Erneut Verhandlung wegen rechter Gewalt

Aufruf von “Greifswald nazifrei“

In der vergangene Woche fanden sich circa 100 Personen vor dem Amtsgericht Greifswald ein, um ihre Solidarität mit Opfern rechter Gewalt auszudrücken. Am kommenden Montag, den 28.04. wird es erneut eine Verhandlung geben, in der körperliche Übergriffe, diesmal auf Asylsuchende verhandelt werden. Bei den Angeklagten handelt es sich, im Unterschied zur vergangenen Verhandlung, vermutlich nicht um bekannte oder organisierte Nazis, jedoch um Rassisten, die sich durch entsprechende Stimmungsmache legitimiert sehen.

Am 16. April 2013 machten fünf Asylsuchende aus Afghanistan auf ihrem Weg vom Krankenhaus zurück zum Flüchtlingsheim gegen 21:45 Uhr Halt beim Penny-Markt (Möwencenter). Als sie heraus kamen, wurden Sie von mehreren Männern rassistisch beschimpft und mindestens zwei von ihnen wurde ins Gesicht geschlagen. Außerdem zerschnitten die Angreifer die Fahrradreifen eines der Betroffenen. Die fünf Asylsuchenden konnten fliehen und sich hinter einer Sporthalle verstecken. Von dort aus verständigten sie die Polizei. Sie wurden jedoch entdeckt und von zwei Autos und mit Fahrrädern bis zurück zur sogenannten Gemeinschaftsunterkunft verfolgt. Dort angekommen, verständigte der Wachschutz erneut die Polizei, die erst nach 40 Minuten eintraf. Die Täter waren zu dem Zeitpunkt bereits verschwunden. Die Polizei nahm die Ermittlungen auf und vernahm die Betroffenen zunächst ohne Dolmetscher (Der Haupt-Betroffene hielt sich zu dem Zeitpunkt erst seit drei Monaten in Deutschland auf und sprach und verstand kein Deutsch!). Im Verlauf wurden den Betroffenen Lichtbilder vorgelegt und die Polizei fuhr mit ihnen zum Penny-Markt, wo sich die Täter (noch heute) regelmäßig aufhalten. Vier Täter konnten ermittelt werden. Gegen sie wurde Anklage erhoben. Die Betroffenen begegnen den Tätern nach wie vor regelmäßig und sind von ihnen eingeschüchtert.

Erschwerend und zusätzlich belastend für die Betroffenen kommt hinzu, dass drei von ihnen konkret von Abschiebung bedroht sind.

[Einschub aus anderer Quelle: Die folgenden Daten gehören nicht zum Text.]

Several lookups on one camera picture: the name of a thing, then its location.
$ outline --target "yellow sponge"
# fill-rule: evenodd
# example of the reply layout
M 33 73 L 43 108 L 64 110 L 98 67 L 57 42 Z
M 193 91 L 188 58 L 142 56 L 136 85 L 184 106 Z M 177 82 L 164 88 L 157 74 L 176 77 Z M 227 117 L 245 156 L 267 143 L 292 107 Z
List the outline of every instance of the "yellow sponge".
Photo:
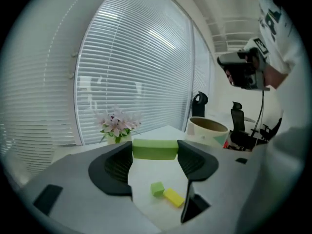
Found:
M 182 198 L 178 193 L 176 193 L 171 188 L 168 188 L 167 190 L 165 190 L 164 196 L 166 199 L 168 199 L 177 207 L 180 207 L 184 202 L 184 198 Z

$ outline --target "green block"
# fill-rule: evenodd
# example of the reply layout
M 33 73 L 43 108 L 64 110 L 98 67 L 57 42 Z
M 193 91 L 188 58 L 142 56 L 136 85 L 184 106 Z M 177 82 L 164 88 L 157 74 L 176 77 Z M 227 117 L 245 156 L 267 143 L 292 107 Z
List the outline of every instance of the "green block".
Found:
M 134 139 L 132 152 L 134 158 L 140 159 L 175 159 L 179 150 L 176 140 Z
M 151 191 L 154 197 L 162 196 L 165 188 L 161 182 L 151 184 Z

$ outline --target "white cup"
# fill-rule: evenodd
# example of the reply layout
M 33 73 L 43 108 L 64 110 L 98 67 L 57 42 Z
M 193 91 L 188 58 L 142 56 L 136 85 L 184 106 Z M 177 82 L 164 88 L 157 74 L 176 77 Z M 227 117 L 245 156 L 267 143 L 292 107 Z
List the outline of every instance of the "white cup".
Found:
M 204 117 L 191 117 L 186 128 L 186 140 L 223 148 L 230 130 L 219 122 Z

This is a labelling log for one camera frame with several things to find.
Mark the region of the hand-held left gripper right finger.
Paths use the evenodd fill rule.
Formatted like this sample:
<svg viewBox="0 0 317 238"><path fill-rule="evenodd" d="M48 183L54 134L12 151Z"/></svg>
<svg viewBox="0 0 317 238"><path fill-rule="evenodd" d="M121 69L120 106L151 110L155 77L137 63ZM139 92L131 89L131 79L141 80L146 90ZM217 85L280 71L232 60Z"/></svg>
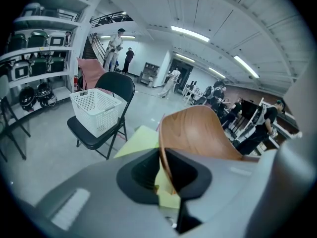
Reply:
<svg viewBox="0 0 317 238"><path fill-rule="evenodd" d="M242 197L259 161L236 161L165 151L164 164L180 197L176 229L165 226L164 237L245 238L255 199Z"/></svg>

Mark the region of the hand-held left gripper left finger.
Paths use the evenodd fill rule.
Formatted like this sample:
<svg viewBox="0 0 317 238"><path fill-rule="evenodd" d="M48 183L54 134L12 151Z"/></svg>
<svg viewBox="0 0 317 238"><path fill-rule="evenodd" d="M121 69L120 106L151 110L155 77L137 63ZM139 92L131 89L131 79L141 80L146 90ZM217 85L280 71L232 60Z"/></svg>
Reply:
<svg viewBox="0 0 317 238"><path fill-rule="evenodd" d="M143 150L80 170L36 205L72 238L174 238L154 192L157 149Z"/></svg>

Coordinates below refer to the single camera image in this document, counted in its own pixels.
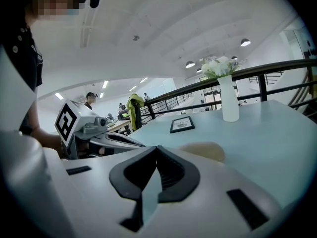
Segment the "person's hair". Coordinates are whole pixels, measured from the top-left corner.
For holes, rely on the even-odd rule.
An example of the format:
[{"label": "person's hair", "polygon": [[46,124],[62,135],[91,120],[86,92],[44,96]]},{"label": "person's hair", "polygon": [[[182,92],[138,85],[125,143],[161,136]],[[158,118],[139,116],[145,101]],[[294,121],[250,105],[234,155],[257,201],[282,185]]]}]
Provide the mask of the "person's hair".
[{"label": "person's hair", "polygon": [[86,99],[88,99],[88,97],[95,97],[95,94],[92,93],[92,92],[89,92],[89,93],[86,95]]}]

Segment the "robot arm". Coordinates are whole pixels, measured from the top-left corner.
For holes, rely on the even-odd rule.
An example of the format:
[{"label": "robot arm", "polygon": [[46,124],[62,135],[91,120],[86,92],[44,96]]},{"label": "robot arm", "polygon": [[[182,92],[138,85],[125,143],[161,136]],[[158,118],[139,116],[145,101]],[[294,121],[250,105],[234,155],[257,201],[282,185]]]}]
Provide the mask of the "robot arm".
[{"label": "robot arm", "polygon": [[140,142],[124,135],[108,132],[107,125],[106,118],[100,117],[82,103],[71,100],[65,101],[55,122],[69,159],[82,158],[79,156],[79,148],[83,143],[89,144],[89,152],[85,157],[99,157],[102,147],[105,155],[144,147]]}]

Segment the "white vase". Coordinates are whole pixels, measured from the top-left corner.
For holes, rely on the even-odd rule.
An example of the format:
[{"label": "white vase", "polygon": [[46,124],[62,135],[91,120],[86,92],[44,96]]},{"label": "white vase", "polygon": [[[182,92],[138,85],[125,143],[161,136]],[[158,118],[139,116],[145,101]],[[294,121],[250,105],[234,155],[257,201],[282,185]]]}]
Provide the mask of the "white vase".
[{"label": "white vase", "polygon": [[221,87],[222,116],[225,121],[237,121],[239,119],[239,105],[232,84],[231,75],[218,79]]}]

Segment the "framed sign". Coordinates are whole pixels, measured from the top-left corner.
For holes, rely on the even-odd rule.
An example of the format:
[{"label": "framed sign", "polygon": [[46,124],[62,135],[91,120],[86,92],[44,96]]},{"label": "framed sign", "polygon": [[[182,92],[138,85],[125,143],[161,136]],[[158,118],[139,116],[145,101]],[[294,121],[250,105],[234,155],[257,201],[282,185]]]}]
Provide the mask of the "framed sign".
[{"label": "framed sign", "polygon": [[172,121],[169,133],[175,133],[175,132],[185,131],[185,130],[194,129],[194,128],[195,126],[193,124],[192,119],[190,117],[183,117],[183,118]]}]

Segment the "white table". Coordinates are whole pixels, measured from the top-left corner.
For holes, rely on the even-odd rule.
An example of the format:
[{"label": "white table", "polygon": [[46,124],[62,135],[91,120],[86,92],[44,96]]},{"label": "white table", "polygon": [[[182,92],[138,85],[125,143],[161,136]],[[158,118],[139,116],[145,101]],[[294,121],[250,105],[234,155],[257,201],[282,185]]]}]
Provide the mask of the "white table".
[{"label": "white table", "polygon": [[213,141],[226,165],[269,192],[282,207],[306,191],[317,165],[317,124],[277,101],[239,108],[240,119],[225,122],[221,110],[190,114],[195,129],[170,134],[173,119],[160,117],[130,135],[146,146],[178,148]]},{"label": "white table", "polygon": [[116,130],[119,130],[121,128],[124,128],[125,126],[129,126],[129,129],[131,131],[131,133],[133,132],[132,130],[132,124],[131,124],[131,121],[130,120],[123,120],[123,121],[116,121],[115,124],[111,127],[108,128],[108,131],[110,132],[114,132]]}]

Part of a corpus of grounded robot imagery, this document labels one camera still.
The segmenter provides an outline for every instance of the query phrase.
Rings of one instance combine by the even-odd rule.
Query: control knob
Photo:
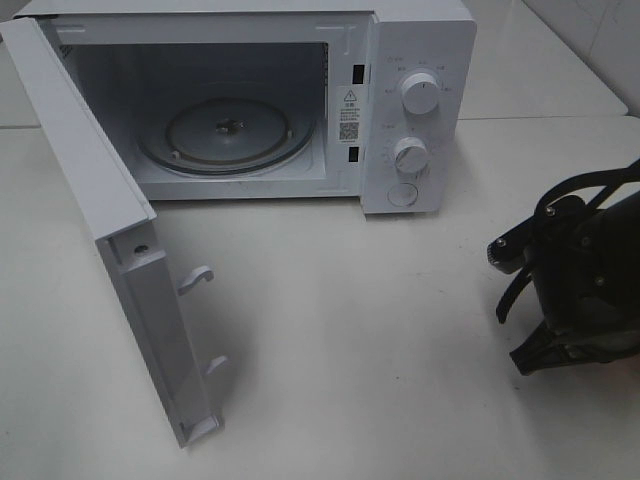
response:
[[[400,85],[402,104],[414,115],[424,115],[438,106],[440,84],[427,72],[415,72]]]
[[[429,165],[429,151],[416,137],[405,137],[393,149],[395,165],[399,172],[416,174]]]

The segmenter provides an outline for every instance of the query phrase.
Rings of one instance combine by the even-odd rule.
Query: turntable plate
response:
[[[211,84],[154,98],[138,121],[143,152],[178,172],[231,175],[290,158],[314,121],[300,105],[262,86]]]

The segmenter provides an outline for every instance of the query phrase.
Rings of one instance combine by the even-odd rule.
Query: black object
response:
[[[360,147],[349,147],[349,161],[357,162],[360,156]]]
[[[364,83],[364,65],[354,65],[351,83],[354,85],[362,85]]]
[[[519,270],[496,314],[504,323],[533,280],[544,320],[511,352],[523,375],[580,363],[607,363],[640,353],[640,192],[598,207],[626,183],[640,181],[640,160],[628,168],[572,177],[547,192],[533,216],[488,249],[504,273]],[[576,190],[604,187],[591,201]]]

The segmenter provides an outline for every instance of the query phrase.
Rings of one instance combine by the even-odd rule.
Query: white table
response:
[[[460,118],[626,114],[626,106],[521,0],[466,2],[478,35]],[[0,127],[37,124],[0,44]]]
[[[558,181],[623,166],[640,120],[462,121],[443,209],[355,200],[156,204],[203,355],[235,362],[227,427],[177,448],[56,160],[0,131],[0,478],[634,478],[640,361],[521,377],[486,244]]]

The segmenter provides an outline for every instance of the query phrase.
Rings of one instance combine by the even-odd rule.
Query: qr code
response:
[[[340,140],[357,140],[358,122],[340,124]]]

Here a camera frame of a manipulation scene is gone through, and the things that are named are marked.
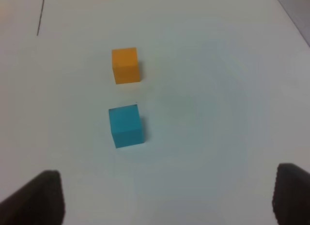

Ihr Asylantrag wurde endgültig abgelehnt. Nur ein Abschiebeverbot nach Afghanistan könnte ihnen helfen. Die Opferberatungsstelle Lobbi, die auch diesen Fall begleitet, tritt für ein bedingungsloses Bleiberecht von Betroffenen rechter Gewalt ein. Diese Forderung wird durch einige Politiker_innen unterstützt und wäre im Sinne einer Härtefallregelung durchsetzbar.

Stellen wir uns entschlossen gegen die Verharmlosung rechter Gewalt. Es geht uns alle an, also seid solidarisch, nehmt auch an dieser Verhandlung teil und zeigt den Betroffenen, dass sie nicht allein sind.

28.04.14 | 09.00 Uhr | Amtsgericht Greifswald

Für ein bedingungsloses Bleiberecht von Betroffenen rechter Gewalt!